Подруга все так же читала.
- Видишь ли, друг мой, - сказал Гений офонаревшему Писателю, бросив обрывки на пол, - твой эксперимент глуп и пошл, как все, что ты делаешь.
- Ты не читал ни одной моей строки!
- Это и не обязательно. У тебя на лице все написано. И черновики, и чистовики. Ты бездарен.
- А ты гений?
- А я гений, - спокойно сказал Гений. - Потому что я в душе своей давно уничтожил все категории, все те системы координат, на которых базируется человеческое сознание. Ты говоришь: продать душу. А что такое - продать? И что такое душа? Ты говоришь: черт. А что это такое? Ты говоришь: расписка. А что это? Ты говоришь: деньги. Не понимаю!
- А жрешь на какие шиши? - неприязненно спросил Змей. Ему казалось, что он знает таких людей. Есть в их среде человек по кличке Трехголовый (хвастал, что у него три высших образования), тот тоже орет все время, что презирает материальное как факт и как философию, но, между прочим, где выпить на халяву, он чует своим носом и фактически, и философски. Едва соберутся мужики и бутылки не откроют еще, глядь - его тощая трехголовая фигура уже маячит поблизости.

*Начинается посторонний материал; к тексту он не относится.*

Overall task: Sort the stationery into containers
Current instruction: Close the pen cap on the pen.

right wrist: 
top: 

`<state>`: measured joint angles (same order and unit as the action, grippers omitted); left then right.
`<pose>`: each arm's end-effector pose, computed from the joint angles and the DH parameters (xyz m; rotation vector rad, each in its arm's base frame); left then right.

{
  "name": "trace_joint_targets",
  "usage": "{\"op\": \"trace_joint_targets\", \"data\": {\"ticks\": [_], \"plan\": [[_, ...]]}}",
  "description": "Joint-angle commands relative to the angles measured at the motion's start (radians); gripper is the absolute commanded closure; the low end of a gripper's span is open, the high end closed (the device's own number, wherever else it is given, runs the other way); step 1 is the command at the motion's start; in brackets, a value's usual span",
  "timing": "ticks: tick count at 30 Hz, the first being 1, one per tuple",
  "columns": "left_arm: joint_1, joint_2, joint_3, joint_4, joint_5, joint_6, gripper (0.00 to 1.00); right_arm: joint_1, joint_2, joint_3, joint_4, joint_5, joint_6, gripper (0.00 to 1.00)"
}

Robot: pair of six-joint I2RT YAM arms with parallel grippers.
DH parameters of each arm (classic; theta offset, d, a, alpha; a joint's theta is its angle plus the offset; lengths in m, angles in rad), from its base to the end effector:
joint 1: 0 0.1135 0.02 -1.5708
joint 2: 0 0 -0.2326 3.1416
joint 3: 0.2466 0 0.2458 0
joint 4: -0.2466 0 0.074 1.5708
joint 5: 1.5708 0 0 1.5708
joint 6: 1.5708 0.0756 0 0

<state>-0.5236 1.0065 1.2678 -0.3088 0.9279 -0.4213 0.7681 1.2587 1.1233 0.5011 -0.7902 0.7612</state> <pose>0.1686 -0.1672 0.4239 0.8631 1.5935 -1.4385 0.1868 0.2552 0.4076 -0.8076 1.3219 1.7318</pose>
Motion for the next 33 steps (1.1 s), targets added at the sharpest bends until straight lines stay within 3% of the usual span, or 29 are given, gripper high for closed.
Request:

- Живу на какие шиши? - иронически спросил Гений. - На деньги, конечно! Но дело не в предмете, а в отношении к нему! В моем сознании все становится артефактом! Думаете, я такой дурак, что не понимаю, что на эти две тысячи можно было бы купить много хорошего? Прекрасно понимаю! Но это - не артефакт! А вот порвать их - артефакт! Для меня лично это принесло гораздо больше морального удовлетворения и даже физического, поскольку я ощутил нечто вроде интеллектуального оргазма! А эти артефакты, в свою очередь, преобразуются в стройную систему моего романа "Бездонный колодец"!
- Ты пишешь роман? - спросил Писатель - и даже с уважением: он никак не может избавиться от привычки трепетно относиться к попыткам других людей творчески выразиться.
- Писать? Но разве ты не знаешь, что всякое Слово уничтожает Пра-Слово? Разве ты не знаешь, что пишешь не по чистому листу: нет чистых листов, на каждом уже что-то написано! Замарывая своими закорючками это написанное, ты, может, уничтожаешь великое! А?
Писатель вдруг почувствовал, что Гений в чем-то прав. И ему глупой показалась эта квазидемонская затея с распиской о продаже души черту.
Почувствовав себя победителем, Гений решил упрочить победу.
- Или вот, - указал он на девушку. - Я, как вы это называете, люблю ее. Хотя - по-другому. К примеру, я пью кофе, так? Я же не говорю: "мой кофе"! А если и говорю, то это так, речевой оборот. Кофе - для всех и всем. У меня есть - почему не угостить? Точно так же дико говорить: моя женщина! Точно так же естественно угостить ею других. Многие, кстати, так называемые первобытные народы поступают мудро и инстинктивно подобным образом. Обнажись, котик, - сказал он подруге.
Та обнажилась, что стоило ей небольшого труда, ибо на ней было всего две-три вещи, и лежала гибкая, гладкая, стройная, спокойно глядя в потолок.
- Хороша? - спросил Гений.
Писатель затаил дыхание, Парфен, напротив, громко задышал, а у Змея кадык с бульканьем прошелся по всему горлу.
- Тогда прошу! - пригласил радушный хозяин.
- Но она-то не кофе, ее-то спросить надо бы! - вырвалось у Змея.